More visualization example scripts can be found under the dnaplotlib/examples directory.

Code example

import sbol file

doc = sbol.Document()

create visualization design from doc

design = dt.Design('design')
design.add_module(extract_module_and_components(doc, design, doc.moduleDefinitions))
design.print_design() # optional - check whether design properly imported 
m_frames = draw.get_module_frames(design.modules) 

draw design

fig, ax = plt.subplots(1, figsize=(8,10))
ax.set_xlim(XMIN, XMAX)
ax.set_ylim(YMIN, YMAX)
draw.draw_all_modules(ax, m_frames, design.modules)
draw_all_interaction(ax, design.interactions)

export sbol file

document = sbol.Document()	
document.addNamespace('http://dnaplotlib.org#', 'dnaplotlib')
datatype.save_design_into_doc(document, design)

List of Commits

Commit period: May 16, 2018 - Now


The DNAplotlib library is contained within the dnaplotlib.py file in the lib directory and requires Python 2.6 and matplotlib 1.2 or newer and pySBOL package. To install follow instructions below and: import dnaplotlib

Get setuptools if you don't have it: https://pypi.org/project/setuptools/2.0/#installation-instructions

Install the Dnaplotlib package on your system in a contained development environment: python setup.py develop --user

You should now be able to import Dnaplotlib from any directory on your system and import it into other projects. Edits to source code in your development repository will be reflected in the behavior of the package without reinstalling it.

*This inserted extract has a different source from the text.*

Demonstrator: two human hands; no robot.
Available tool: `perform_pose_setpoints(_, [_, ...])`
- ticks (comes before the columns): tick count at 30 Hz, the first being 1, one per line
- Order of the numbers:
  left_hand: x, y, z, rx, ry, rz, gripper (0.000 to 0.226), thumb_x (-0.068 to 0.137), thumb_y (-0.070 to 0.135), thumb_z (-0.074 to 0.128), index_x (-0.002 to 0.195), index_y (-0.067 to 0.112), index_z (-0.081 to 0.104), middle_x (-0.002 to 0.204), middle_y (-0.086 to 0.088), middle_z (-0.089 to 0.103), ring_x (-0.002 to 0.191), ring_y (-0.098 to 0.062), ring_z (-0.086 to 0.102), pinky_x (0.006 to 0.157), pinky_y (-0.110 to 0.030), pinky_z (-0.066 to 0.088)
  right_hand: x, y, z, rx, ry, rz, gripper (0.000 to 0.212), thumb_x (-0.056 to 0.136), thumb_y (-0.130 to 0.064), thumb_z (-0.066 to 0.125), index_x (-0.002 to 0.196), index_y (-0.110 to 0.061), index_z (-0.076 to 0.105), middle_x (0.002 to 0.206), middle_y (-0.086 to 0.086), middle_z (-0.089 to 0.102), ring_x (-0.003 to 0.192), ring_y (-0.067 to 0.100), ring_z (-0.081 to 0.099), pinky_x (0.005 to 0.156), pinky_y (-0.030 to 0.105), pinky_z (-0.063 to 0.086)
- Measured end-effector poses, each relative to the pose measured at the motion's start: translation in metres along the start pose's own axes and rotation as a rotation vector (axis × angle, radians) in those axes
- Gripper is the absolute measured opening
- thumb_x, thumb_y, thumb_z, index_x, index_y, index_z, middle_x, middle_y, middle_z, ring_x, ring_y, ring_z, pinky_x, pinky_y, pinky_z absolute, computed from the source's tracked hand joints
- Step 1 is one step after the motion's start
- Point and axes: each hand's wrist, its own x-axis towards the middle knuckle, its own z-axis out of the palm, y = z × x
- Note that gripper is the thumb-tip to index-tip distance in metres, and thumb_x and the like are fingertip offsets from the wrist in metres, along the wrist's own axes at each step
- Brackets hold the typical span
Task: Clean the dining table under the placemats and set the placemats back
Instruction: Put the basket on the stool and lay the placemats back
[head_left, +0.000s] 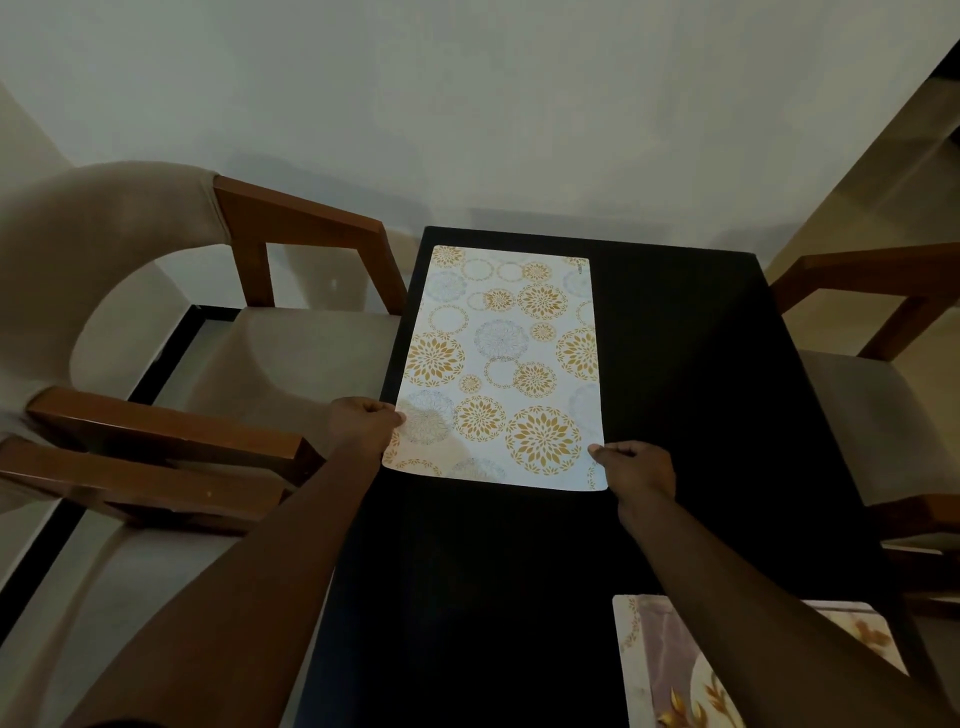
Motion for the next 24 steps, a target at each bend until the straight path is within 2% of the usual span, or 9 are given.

To clean the development package from your system: python setup.py develop --user --uninstall

Note some issue importing matplotlib dependency on Mac OS X Yosemite and later

To Do

DNAplotlib would be useful if it can also handle simple CSV files with genetic design definitions. Also it should allow more visualization options (e.g. customization of basic visual properties like color) and save back the visual properties generated by my functions to SBOL files as an extension. Finally, the StopIteration Error during recursive reading of submodules need debugging.


I would like to thank my mentors, Thomas Gorochowski, PhD (University of Bristol) and Bryan Bartley, PhD (Raytheon BBN Technologies), for their guidance and support. I would further like thank NRNB and SBOL community for their warm welcome, and National Science Foundation for generous support to attend the COMBINE 2018 conference. Lastly, I express my gratitude to Google for hosting Code for Summer program.